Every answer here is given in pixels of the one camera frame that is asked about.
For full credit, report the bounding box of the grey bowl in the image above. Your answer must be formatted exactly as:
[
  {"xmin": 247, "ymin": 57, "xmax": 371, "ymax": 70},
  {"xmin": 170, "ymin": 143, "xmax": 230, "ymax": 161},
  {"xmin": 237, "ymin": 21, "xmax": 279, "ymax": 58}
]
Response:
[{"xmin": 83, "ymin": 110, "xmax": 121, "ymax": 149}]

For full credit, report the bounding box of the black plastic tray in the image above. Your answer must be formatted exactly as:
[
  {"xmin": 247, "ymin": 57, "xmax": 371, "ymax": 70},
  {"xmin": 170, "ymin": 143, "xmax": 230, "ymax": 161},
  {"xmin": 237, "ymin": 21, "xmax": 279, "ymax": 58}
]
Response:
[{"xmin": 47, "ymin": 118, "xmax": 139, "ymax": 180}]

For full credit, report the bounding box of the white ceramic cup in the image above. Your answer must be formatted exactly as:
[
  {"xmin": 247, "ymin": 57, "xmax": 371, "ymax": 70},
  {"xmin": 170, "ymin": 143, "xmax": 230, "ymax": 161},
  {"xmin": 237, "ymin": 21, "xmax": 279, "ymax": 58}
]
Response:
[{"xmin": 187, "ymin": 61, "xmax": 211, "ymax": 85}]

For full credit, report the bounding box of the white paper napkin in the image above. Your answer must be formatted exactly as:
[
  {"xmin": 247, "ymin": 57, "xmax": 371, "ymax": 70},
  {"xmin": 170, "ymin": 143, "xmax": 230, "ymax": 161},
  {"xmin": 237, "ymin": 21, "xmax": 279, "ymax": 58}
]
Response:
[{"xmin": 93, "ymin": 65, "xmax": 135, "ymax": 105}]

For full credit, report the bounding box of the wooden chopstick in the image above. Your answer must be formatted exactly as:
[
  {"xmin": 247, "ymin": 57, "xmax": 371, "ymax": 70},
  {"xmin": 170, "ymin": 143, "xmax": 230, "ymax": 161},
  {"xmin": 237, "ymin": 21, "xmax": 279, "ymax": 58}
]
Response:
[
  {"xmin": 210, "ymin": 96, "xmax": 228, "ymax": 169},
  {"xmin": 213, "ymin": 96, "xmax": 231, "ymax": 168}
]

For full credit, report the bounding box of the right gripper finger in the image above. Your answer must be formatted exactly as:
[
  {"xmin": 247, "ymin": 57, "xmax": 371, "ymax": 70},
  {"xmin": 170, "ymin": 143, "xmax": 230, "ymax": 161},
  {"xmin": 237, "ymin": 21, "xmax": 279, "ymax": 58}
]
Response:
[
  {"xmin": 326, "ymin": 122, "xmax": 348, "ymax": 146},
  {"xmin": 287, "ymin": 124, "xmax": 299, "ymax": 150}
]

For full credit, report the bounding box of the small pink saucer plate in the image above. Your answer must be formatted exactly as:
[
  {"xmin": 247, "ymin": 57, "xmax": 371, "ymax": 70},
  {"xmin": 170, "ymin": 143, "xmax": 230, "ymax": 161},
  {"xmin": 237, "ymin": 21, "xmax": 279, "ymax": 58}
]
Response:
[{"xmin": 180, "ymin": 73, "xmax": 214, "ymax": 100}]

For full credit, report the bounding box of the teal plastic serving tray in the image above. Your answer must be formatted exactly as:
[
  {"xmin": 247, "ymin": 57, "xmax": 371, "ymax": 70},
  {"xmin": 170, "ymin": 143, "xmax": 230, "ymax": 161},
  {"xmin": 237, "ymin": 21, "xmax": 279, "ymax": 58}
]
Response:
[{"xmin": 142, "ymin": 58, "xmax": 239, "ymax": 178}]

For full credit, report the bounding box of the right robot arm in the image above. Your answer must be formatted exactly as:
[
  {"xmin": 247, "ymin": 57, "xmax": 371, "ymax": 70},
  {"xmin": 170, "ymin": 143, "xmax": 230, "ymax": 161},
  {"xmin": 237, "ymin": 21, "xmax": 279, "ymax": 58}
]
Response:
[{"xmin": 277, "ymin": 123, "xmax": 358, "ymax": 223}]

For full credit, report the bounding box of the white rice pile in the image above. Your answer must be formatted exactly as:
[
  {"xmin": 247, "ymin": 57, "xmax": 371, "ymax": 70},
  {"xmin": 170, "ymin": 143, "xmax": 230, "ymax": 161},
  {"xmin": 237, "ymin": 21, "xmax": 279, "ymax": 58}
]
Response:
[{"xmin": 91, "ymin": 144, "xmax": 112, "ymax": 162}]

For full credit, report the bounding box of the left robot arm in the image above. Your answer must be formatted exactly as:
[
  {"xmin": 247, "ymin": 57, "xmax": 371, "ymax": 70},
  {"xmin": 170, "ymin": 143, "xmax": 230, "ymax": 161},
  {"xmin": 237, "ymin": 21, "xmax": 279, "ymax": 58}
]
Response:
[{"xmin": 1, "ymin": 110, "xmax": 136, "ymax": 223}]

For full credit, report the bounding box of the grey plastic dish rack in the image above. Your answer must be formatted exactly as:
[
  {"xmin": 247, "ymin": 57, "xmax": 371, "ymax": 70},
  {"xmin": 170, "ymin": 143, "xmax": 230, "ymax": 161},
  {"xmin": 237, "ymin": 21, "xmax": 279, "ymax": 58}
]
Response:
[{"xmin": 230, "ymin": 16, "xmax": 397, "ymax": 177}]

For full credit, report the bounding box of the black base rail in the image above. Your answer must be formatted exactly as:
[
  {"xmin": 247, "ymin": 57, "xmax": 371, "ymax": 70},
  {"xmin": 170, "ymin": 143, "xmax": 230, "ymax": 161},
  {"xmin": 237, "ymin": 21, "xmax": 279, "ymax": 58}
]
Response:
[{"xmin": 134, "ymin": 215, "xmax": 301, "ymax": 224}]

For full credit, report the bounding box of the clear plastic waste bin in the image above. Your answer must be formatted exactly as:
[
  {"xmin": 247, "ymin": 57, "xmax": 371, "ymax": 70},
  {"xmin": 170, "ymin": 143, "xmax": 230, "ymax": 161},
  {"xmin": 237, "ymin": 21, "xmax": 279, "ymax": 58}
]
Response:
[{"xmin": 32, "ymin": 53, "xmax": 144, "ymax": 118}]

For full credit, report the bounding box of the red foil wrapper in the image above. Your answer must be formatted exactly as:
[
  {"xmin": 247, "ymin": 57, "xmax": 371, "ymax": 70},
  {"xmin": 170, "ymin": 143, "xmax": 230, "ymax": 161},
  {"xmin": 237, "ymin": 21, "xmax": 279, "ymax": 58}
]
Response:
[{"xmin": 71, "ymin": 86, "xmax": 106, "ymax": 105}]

────────

Throughout the material above, count each line holding "right" and answer with the total alone.

2